Among the main contributors to the fourth-quarter growth were wholesale and retail trade; repair of motor vehicles and motorcycles, 5.5 percent; financial and insurance activities, 8.5 percent; and construction, 7.8 percent.

Data from the PSA showed that for the whole 2024, the industries that contributed the most to the annual growth were wholesale and retail trade; repair of motor vehicles and motorcycles, 5.6 percent; financial and insurance activities, 9.0 percent; and construction, 10.3 percent.

Meanwhile, the gross national income (GNI) grew 6.2 percent year-on-year in the fourth quarter of 2024. This brought the full-year 2024 growth to 7.6 percent. Net primary income from the rest of the world rose 14.1 percent in the fourth quarter of 2024, which resulted in a full-year growth of 26.1 percent.

“To achieve resilient economic growth, we need to diversify our sources of growth. For inclusive quality employment, we must encourage more investments in sectors that require workers with higher-level skills and further develop an agile workforce. To keep food inflation low and stable, we need to anticipate potential shocks and continue to employ multi-pronged approaches,” said Edillon.

Edillon said for 2025, the government wants to regain its growth momentum, driven by strategic investments and initiatives designed to strengthen resilience and lay the foundation for long-term, inclusive growth.

“Infrastructure development remains a crucial driver of economic recovery and long-term growth. By the end of 2024, seven infrastructure flagship projects [IFPs] have been completed, with eleven more expected to be finished in 2025. It is essential to collaborate with LGUs to ensure the expedited completion of these projects and that these new infrastructures effectively promote growth within their respective area,” Edillon said, adding that tourism would also play a key role in driving growth.

“The government will explore easing visa requirements and actively participate in initiatives such as the proposed ASEAN common visa policy to enhance visitor inflows,” she said.

“New tourism products, such as those under experiential tourism, are also being developed. Investments in digital and physical tourism infrastructure will improve accessibility, particularly in emerging destinations, and allow us to cater to a new group of tourists, the so-called digital nomads,” Edillon said.

She said price stability remains a priority to sustain domestic demand. “We will ensure a stable food supply and prevent unwarranted price increases through strategic trade policies, timely release and distribution of production and post-production support, and proactive measures against hoarding,” Edillon said.

“To further support households, we will strengthen the implementation of key social protection programs, such as the Ayuda Para sa Kapos ang Kita Program [AKAP] and the expansion of the Pantawid Pamilyang Pilipino Program [4Ps]. This will include the utilization of digital technologies such as the National ID and enhancing guidelines to minimize leakages by integrating monitoring and evaluation mechanisms, ensuring that the most vulnerable receive adequate support and we achieve maximum impact with scarce resources,” Edillon said.

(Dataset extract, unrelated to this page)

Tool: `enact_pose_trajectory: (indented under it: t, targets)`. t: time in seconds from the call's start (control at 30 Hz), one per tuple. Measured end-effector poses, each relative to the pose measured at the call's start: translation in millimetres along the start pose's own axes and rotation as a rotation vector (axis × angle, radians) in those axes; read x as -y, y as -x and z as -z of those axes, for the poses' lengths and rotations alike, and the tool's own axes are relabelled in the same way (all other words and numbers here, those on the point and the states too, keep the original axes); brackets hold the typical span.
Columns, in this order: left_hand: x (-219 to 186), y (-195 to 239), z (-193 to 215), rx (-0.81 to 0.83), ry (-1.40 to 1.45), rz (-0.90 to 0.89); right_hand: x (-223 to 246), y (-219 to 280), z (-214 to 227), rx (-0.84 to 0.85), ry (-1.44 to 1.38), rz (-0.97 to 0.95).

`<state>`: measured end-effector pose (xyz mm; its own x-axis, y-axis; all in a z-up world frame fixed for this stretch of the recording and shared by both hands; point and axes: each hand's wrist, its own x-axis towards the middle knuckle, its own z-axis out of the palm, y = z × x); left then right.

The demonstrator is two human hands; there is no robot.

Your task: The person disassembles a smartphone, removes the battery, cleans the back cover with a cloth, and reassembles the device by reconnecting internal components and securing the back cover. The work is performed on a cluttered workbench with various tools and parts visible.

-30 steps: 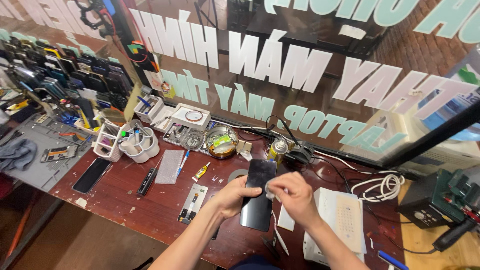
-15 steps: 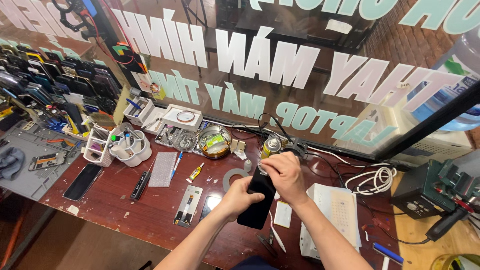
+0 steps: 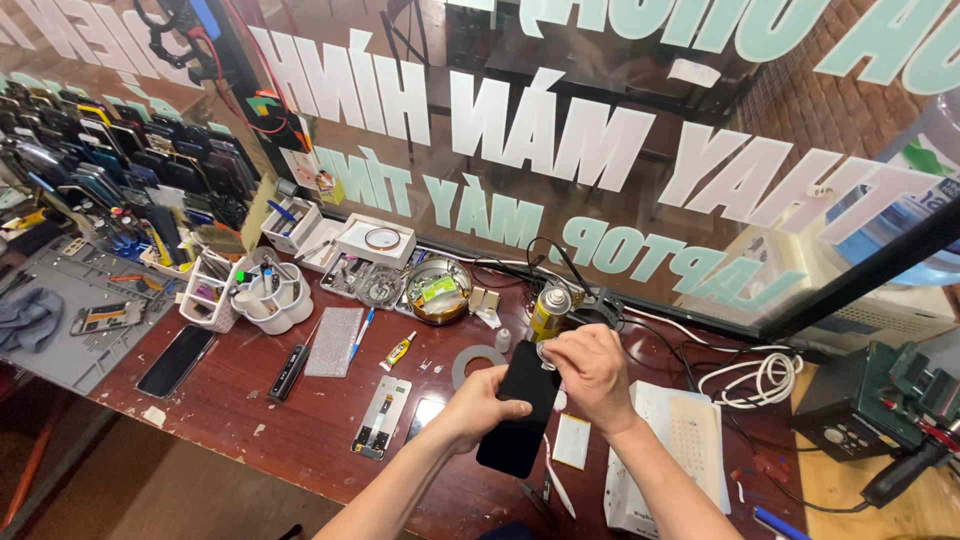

“These coordinated efforts are part of a broader mission to reduce poverty and foster inclusive growth. By 2028, the government aims to reduce poverty incidence to single-digit, ensuring that far fewer Filipinos experience hunger, and more are resilient to natural and manmade shocks. With a strong labor market, stable inflation, and sound fiscal management, the Philippine economy is on track to sustain its progress toward these goals,” she said.